Le gouvernement australien entame la procédure d’interdiction du groupe Hizb ut-Tahrir
CANBERRA, Australie – Le gouvernement australien a annoncé dimanche qu’il avait entamé la procédure d’interdiction du groupe islamiste Hizb ut-Tahrir, en vertu de nouvelles lois sur la haine. La décision fait suite à une évaluation de l’Australian Security Intelligence Organisation (ASIO), qui a conclu que le groupe répond aux critères légaux pour être interdit.
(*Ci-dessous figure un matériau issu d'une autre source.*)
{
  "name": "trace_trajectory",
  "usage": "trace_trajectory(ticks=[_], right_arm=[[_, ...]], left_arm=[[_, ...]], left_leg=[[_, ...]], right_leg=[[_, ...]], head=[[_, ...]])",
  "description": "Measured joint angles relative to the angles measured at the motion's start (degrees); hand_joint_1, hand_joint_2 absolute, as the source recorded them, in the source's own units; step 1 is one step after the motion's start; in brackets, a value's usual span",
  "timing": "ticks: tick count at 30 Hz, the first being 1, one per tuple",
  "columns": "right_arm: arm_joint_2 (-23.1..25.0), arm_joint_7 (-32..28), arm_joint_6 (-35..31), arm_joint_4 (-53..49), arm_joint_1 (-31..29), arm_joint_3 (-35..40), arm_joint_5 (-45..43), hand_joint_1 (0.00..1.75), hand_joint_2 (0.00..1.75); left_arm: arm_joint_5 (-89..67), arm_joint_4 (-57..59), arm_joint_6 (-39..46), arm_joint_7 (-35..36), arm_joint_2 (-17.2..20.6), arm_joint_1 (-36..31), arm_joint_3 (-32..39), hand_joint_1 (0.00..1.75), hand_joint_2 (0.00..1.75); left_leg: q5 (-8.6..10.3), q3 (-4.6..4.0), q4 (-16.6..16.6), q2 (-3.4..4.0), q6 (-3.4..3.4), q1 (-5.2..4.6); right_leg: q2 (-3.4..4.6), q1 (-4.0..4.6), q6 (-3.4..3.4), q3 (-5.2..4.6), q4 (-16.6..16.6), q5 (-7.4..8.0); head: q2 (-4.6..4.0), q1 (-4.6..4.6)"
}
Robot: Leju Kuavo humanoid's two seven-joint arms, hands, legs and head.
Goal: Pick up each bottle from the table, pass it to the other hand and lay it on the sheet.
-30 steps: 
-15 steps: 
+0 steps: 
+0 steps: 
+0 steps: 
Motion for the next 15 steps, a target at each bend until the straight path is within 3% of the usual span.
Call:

Le ministre de l’Intérieur, Tony Burke, a déclaré que son département avait reçu des conseils de l’ASIO confirmant que les activités de Hizb ut-Tahrir augmentaient le risque de violence motivée par la haine. Ces lois, introduites après l’attaque terroriste de Bondi Beach, permettent au ministre de l’Intérieur d’interdire les groupes qui encouragent ou participent à des crimes haineux fondés sur la race, la nationalité ou l’origine ethnique.
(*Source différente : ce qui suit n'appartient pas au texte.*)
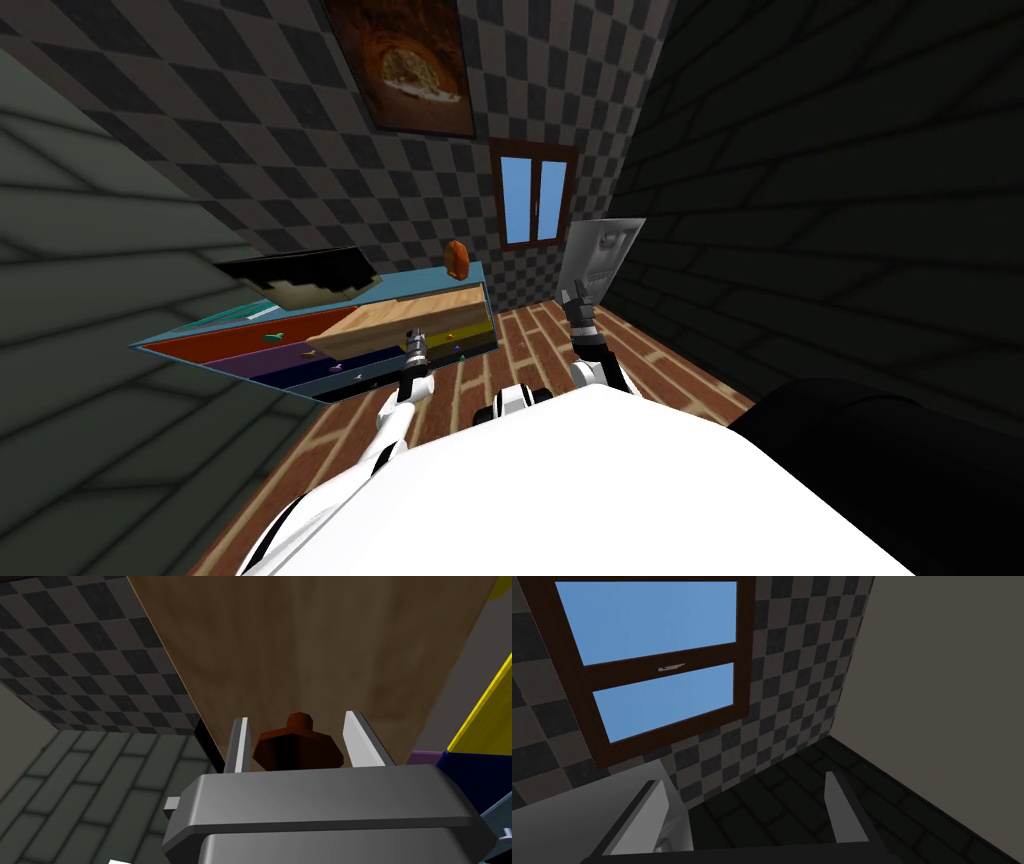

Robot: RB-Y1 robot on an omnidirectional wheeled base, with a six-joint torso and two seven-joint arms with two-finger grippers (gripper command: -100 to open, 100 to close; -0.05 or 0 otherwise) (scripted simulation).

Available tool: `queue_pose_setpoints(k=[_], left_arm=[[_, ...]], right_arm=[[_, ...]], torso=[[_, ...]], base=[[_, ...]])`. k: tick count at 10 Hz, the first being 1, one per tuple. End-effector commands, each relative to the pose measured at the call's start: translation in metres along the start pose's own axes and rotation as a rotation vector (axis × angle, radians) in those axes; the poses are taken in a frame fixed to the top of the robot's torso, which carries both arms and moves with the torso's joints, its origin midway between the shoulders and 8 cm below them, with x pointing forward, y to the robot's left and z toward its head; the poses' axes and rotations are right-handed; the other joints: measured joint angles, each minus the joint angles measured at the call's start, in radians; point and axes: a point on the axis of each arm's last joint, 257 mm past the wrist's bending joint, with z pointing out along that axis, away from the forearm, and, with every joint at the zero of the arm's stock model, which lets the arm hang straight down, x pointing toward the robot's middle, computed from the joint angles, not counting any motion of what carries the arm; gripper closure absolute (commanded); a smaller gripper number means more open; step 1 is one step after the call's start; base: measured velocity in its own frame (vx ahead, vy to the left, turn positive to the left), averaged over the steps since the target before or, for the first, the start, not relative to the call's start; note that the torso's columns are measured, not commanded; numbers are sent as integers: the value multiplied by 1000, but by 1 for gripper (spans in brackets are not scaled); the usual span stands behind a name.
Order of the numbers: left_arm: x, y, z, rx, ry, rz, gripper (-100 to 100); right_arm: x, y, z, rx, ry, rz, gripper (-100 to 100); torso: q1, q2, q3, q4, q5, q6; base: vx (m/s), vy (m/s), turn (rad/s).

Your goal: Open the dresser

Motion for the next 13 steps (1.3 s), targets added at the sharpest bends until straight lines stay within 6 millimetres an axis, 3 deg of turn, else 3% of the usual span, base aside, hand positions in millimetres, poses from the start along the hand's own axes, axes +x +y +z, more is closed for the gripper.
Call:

« Il s’agit de la première fois que nous sommes en mesure d’interdire potentiellement un groupe qui ne relève pas d’une inscription terroriste », a déclaré Burke lors de son intervention à l’émission Insiders de l’ABC. « Cela signifie que vous n’avez pas besoin d’appeler spécifiquement à la violence, mais vous devez agir d’une manière qui augmente le risque de violence communautaire ou de violence à motivation politique. »
Fondé en 1953, Hizb ut-Tahrir est une organisation politique islamique présente dans de nombreux pays à travers le monde. Son nom se traduit par « Parti de la Libération ». Le groupe est déjà interdit dans plusieurs pays, notamment au Royaume-Uni, en Allemagne, en Égypte, en Turquie, en Chine et dans plusieurs pays d’Asie centrale.
Le gouvernement australien avait déjà annoncé en décembre son intention de cibler les « prédicateurs de haine », nommant Hizb ut-Tahrir et le National Socialist Network, un groupe néo-nazi qui s’est dissous en janvier, comme des organisations qu’il souhaitait interdire.
La prochaine étape consiste pour le département de Burke à préparer un rapport détaillé pour confirmer que le groupe augmente effectivement le risque de violence motivée par la haine. L’opposition sera ensuite informée avant que le procureur général ne signe officiellement la loi.